Problem to work on |
For the data below, please report each line where the word "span" is found.

Collected data |
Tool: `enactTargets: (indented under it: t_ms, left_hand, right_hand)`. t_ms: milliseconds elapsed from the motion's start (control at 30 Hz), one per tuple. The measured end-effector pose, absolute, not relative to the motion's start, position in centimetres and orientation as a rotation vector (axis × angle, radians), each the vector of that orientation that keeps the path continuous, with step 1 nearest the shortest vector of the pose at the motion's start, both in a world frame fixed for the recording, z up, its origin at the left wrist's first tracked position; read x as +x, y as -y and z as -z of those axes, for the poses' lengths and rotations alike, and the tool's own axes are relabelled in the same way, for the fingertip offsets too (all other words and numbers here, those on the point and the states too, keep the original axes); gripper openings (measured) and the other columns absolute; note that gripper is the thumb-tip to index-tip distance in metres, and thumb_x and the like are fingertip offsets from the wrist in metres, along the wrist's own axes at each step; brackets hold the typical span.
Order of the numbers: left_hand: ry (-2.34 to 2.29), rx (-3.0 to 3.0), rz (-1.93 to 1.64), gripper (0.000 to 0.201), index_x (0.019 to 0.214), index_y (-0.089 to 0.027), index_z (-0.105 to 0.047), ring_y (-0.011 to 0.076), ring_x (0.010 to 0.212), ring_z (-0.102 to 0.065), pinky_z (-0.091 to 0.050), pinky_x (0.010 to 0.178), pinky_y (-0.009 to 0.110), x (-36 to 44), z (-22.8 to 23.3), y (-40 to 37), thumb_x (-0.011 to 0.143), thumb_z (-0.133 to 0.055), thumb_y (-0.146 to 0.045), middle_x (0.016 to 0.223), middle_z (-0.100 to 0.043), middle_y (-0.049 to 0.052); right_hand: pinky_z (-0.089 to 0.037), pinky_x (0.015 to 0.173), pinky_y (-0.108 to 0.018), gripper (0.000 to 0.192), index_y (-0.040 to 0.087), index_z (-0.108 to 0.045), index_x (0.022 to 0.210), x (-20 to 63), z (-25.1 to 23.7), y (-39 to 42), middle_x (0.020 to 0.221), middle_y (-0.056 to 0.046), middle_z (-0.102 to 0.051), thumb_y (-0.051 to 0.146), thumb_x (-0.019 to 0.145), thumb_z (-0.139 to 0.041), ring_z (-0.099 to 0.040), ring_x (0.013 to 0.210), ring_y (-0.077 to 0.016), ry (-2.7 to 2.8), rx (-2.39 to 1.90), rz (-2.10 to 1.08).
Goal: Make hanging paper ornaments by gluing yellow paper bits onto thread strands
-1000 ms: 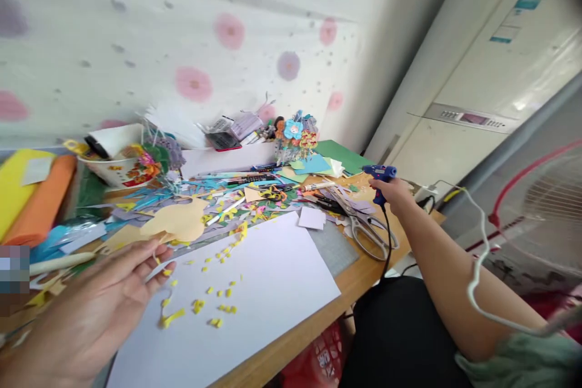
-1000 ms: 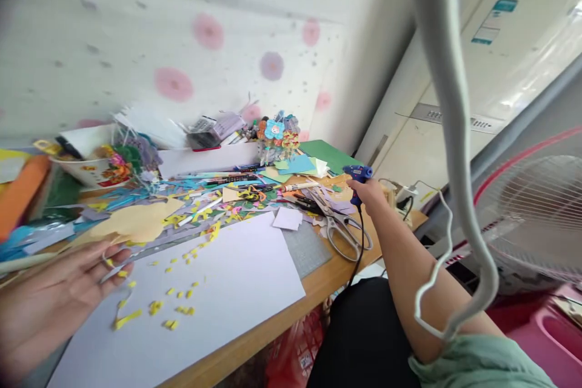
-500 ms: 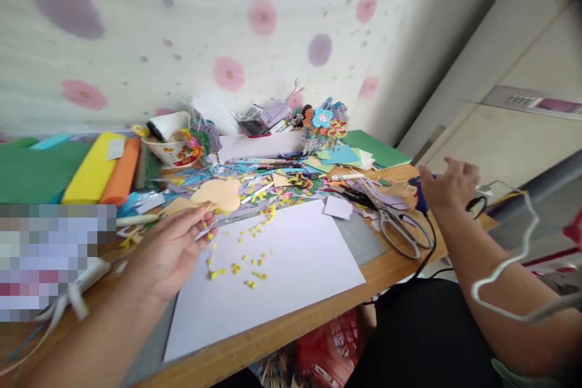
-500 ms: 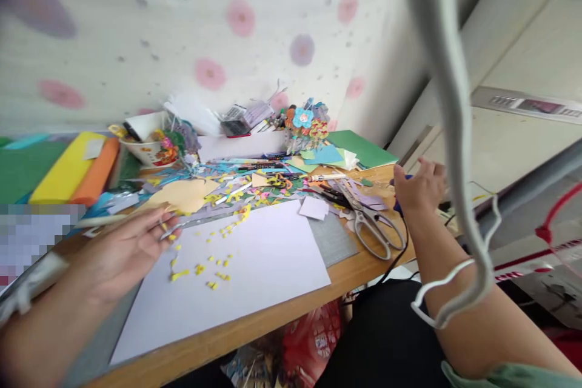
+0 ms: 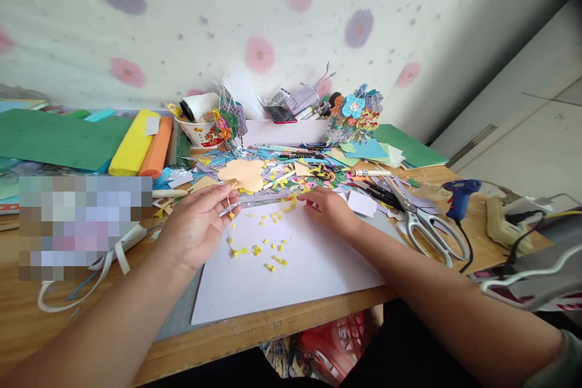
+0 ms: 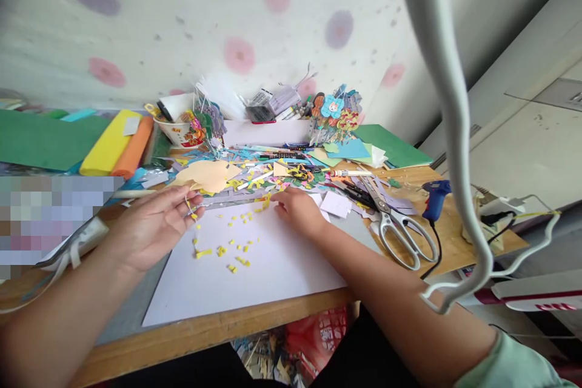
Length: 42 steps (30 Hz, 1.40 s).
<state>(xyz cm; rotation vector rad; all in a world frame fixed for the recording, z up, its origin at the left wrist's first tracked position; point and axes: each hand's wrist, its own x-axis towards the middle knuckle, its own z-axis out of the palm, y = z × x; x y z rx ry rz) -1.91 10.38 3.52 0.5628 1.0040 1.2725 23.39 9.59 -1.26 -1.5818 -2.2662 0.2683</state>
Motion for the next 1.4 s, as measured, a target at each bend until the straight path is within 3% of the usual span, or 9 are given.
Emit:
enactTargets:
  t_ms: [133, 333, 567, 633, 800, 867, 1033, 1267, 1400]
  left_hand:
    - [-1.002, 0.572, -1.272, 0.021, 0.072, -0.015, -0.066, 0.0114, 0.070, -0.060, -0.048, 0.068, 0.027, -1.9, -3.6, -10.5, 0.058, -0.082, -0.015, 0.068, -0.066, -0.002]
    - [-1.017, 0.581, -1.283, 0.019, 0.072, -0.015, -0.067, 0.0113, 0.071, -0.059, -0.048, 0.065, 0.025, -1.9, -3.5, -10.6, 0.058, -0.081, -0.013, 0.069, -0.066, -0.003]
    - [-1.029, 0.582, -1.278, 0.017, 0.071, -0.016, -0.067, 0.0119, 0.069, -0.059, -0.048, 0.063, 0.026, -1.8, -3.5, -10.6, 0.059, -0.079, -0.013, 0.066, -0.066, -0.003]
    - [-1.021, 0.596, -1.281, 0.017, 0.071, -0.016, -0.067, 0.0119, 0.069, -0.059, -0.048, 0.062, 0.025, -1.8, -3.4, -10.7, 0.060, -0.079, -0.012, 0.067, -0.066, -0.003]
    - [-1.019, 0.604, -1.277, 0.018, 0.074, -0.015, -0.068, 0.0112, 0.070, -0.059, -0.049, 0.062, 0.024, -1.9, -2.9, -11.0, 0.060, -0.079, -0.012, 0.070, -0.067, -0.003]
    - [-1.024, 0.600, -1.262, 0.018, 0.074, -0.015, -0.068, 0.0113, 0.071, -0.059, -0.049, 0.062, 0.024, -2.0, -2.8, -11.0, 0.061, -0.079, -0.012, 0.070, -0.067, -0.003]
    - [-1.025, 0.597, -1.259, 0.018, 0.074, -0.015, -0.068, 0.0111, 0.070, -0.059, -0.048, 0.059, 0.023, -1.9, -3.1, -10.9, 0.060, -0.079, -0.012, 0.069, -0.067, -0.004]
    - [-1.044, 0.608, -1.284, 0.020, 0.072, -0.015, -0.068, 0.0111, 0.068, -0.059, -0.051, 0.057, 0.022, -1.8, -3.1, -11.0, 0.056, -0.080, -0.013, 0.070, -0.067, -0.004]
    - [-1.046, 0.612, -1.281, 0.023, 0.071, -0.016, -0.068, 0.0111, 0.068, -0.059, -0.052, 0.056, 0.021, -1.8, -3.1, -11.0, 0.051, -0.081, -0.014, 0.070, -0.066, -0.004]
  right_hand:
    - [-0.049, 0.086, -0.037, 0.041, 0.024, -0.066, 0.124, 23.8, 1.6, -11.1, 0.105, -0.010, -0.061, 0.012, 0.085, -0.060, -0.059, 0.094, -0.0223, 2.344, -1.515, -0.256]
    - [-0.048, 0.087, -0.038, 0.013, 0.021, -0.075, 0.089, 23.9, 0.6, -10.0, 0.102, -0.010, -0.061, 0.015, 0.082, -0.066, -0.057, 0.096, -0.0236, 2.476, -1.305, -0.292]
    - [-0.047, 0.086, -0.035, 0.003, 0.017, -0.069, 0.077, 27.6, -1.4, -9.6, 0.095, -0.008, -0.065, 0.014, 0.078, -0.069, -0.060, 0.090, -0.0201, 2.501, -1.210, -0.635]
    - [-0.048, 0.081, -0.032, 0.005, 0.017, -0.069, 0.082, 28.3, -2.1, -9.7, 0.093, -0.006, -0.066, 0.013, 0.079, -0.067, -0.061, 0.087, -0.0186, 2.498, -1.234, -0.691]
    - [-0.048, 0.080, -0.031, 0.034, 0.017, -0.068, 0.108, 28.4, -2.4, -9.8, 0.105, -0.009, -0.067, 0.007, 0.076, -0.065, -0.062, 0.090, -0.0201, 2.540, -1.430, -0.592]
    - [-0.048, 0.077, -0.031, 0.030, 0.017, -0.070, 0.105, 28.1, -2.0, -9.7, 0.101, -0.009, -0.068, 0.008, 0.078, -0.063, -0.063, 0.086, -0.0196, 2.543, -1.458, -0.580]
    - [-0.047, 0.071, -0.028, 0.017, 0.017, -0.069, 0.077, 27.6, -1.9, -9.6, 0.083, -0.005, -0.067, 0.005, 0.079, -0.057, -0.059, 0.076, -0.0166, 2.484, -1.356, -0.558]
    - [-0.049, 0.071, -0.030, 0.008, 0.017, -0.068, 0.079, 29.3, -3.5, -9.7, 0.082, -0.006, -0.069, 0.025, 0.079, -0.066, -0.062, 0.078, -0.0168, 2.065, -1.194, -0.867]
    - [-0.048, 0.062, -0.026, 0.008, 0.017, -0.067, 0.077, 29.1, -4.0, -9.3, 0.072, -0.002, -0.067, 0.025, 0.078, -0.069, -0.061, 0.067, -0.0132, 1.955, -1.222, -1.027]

Result for this exercise |
Tool: `enactTargets: (indented under it: t_ms, left_hand, right_hand)`. t_ms: milliseconds elapsed from the motion's start (control at 30 Hz), one per tuple. The measured end-effector pose, absolute, not relative to the motion's start, position in centimetres and orientation as a rotation vector (axis × angle, radians), each the vector of that orientation that keeps the path continuous, with step 1 nearest the shortest vector of the pose at the motion's start, both in a world frame fixed for the recording, z up, its origin at the left wrist's first tracked position; read x as +x, y as -y and z as -z of those axes, for the poses' lengths and rotations alike, and the tool's own axes are relabelled in the same way, for the fingertip offsets too (all other words and numbers here, those on the point and the states too, keep the original axes); gripper openings (measured) and the other columns absolute; note that gripper is the thumb-tip to index-tip distance in metres, and thumb_x and the like are fingertip offsets from the wrist in metres, along the wrist's own axes at each step; brackets hold the typical span.
Motion for the next 1.4 s, as measured, a target at each bend until the straight path is within 3% of the usual span, or 9 are given.

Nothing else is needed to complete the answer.